Dance in the Graveyards and Morning Comes – I don’t have quite as many pet theories about these two. They’re pretty straightforward lyrically, but I absolutely love the hope that is conveyed in both of them. When my father died, Dance in the Graveyards developed a new level of meaning for me personally, but I loved it for the joy in mourning that it called for, even before that.

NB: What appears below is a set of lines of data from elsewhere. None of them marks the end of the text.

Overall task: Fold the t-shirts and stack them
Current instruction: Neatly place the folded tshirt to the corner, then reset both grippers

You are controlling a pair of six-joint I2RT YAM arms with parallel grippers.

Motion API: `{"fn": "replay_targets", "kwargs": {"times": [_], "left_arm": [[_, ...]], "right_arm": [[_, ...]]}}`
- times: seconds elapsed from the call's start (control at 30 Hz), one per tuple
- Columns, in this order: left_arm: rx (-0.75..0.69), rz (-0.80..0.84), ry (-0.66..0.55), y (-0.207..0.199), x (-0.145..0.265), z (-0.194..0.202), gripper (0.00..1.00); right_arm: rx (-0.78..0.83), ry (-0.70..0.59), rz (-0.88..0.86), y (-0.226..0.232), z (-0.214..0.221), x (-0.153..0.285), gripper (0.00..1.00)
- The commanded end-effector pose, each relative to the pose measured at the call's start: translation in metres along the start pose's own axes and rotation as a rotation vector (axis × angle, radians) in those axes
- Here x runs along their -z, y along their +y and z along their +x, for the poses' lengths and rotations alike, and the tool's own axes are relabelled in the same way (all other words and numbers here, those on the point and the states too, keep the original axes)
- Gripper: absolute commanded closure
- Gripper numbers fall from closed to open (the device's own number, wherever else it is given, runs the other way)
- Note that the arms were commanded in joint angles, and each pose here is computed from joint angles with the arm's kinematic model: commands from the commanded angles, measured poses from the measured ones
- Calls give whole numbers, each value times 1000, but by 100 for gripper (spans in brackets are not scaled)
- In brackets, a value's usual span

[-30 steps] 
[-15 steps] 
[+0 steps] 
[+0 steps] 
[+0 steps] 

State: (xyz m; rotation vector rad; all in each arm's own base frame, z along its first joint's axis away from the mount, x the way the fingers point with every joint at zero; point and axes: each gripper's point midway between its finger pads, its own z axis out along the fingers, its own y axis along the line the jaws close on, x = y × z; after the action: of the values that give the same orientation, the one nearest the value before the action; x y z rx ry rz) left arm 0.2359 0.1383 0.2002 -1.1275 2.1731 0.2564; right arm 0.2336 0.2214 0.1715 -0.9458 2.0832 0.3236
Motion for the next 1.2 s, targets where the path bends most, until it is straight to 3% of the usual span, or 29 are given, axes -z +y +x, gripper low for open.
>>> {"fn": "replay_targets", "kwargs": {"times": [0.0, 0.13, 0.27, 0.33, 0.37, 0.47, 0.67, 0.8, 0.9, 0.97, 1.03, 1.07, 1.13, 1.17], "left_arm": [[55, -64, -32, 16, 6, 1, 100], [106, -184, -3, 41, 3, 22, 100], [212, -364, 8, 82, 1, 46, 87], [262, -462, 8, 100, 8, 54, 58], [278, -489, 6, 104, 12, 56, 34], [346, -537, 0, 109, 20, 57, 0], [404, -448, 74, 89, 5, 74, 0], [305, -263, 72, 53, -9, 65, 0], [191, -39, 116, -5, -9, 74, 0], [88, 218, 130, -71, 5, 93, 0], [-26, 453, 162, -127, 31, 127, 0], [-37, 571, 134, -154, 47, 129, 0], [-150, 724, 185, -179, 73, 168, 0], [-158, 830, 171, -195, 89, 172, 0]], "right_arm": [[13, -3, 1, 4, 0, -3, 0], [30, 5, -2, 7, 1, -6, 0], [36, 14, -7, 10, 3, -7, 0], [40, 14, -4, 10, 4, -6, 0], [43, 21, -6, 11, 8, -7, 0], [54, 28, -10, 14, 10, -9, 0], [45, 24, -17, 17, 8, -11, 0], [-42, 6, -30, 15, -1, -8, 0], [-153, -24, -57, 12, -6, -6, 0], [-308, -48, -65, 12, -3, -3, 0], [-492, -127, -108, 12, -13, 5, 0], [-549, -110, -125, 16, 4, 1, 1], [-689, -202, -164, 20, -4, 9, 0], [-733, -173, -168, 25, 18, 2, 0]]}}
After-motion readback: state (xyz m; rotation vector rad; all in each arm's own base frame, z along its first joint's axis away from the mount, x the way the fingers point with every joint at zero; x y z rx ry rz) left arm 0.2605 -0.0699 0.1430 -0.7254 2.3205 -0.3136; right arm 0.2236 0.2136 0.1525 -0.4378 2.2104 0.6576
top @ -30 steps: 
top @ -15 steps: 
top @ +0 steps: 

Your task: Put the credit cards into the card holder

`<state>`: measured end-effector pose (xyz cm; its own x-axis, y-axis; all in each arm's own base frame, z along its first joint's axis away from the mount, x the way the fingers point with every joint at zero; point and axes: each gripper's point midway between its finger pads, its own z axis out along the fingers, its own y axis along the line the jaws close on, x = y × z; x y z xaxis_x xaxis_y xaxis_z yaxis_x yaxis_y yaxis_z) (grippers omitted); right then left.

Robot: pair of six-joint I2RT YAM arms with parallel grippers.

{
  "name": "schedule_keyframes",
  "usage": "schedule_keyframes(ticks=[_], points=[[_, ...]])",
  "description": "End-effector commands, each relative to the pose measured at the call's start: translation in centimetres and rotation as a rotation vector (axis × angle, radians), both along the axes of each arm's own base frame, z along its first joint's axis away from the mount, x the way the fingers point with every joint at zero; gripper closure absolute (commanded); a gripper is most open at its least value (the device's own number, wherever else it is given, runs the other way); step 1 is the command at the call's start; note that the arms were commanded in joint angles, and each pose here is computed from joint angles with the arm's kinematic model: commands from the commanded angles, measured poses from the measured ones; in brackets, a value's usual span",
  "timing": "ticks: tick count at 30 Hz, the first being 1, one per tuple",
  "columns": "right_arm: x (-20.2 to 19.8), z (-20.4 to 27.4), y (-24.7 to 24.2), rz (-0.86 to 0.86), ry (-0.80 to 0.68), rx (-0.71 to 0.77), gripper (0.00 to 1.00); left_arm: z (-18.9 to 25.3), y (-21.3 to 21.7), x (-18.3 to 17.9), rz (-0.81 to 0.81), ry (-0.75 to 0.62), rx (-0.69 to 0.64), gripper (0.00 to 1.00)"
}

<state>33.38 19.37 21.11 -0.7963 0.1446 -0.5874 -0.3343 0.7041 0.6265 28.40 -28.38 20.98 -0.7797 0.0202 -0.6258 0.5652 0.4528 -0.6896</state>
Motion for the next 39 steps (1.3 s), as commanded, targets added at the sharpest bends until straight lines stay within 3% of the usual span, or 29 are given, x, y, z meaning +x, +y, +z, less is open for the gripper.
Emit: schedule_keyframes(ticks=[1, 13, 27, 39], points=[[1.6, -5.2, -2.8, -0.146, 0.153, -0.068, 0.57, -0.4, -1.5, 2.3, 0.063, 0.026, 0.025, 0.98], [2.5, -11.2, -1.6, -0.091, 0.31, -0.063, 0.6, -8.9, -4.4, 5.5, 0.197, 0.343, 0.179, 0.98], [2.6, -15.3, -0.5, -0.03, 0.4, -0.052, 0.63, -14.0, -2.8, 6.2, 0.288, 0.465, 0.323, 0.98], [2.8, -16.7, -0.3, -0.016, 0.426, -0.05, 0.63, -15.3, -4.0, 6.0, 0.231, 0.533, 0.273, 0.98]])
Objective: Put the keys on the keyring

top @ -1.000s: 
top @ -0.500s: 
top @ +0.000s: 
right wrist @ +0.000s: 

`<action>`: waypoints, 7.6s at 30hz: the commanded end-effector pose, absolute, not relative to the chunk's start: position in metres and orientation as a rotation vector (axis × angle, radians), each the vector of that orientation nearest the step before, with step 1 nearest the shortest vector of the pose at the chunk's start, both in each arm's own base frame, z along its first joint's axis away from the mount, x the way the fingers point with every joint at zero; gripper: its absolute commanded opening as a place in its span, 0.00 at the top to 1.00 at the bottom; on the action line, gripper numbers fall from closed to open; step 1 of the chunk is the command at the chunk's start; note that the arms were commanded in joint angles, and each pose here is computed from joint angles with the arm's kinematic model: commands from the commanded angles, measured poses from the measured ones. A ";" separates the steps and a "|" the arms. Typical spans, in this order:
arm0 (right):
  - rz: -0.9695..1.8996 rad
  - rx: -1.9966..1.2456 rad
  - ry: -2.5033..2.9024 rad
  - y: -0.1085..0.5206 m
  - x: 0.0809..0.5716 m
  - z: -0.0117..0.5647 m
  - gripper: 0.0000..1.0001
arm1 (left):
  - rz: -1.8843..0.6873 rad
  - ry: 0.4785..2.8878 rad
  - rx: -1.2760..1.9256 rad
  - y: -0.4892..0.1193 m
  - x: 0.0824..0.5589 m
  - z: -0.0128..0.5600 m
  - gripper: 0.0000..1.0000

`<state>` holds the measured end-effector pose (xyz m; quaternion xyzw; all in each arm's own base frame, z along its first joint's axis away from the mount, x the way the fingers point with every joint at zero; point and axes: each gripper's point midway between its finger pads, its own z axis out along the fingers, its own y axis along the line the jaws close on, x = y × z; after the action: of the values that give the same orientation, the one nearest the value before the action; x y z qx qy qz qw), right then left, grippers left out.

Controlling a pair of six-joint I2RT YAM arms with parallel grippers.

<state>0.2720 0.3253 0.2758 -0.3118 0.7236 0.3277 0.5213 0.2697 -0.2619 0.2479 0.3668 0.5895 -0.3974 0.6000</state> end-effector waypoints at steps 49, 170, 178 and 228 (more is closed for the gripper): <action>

That Bethlehem Steel song is going to be on the list, if I ever get to hear it again…. I just know it.

Despite the danger of sounding like a stalkery fangirl, I’m really inspired to write them a letter, now. Maybe just an e-mail. Hmm. Wait, never mind, no e-mail for contact. Ah, well.

Late-Breaking News: Dude, the Bethlehem Steel song is on YouTube! It wasn’t, the last time I tried to check. Hah! That just made my day.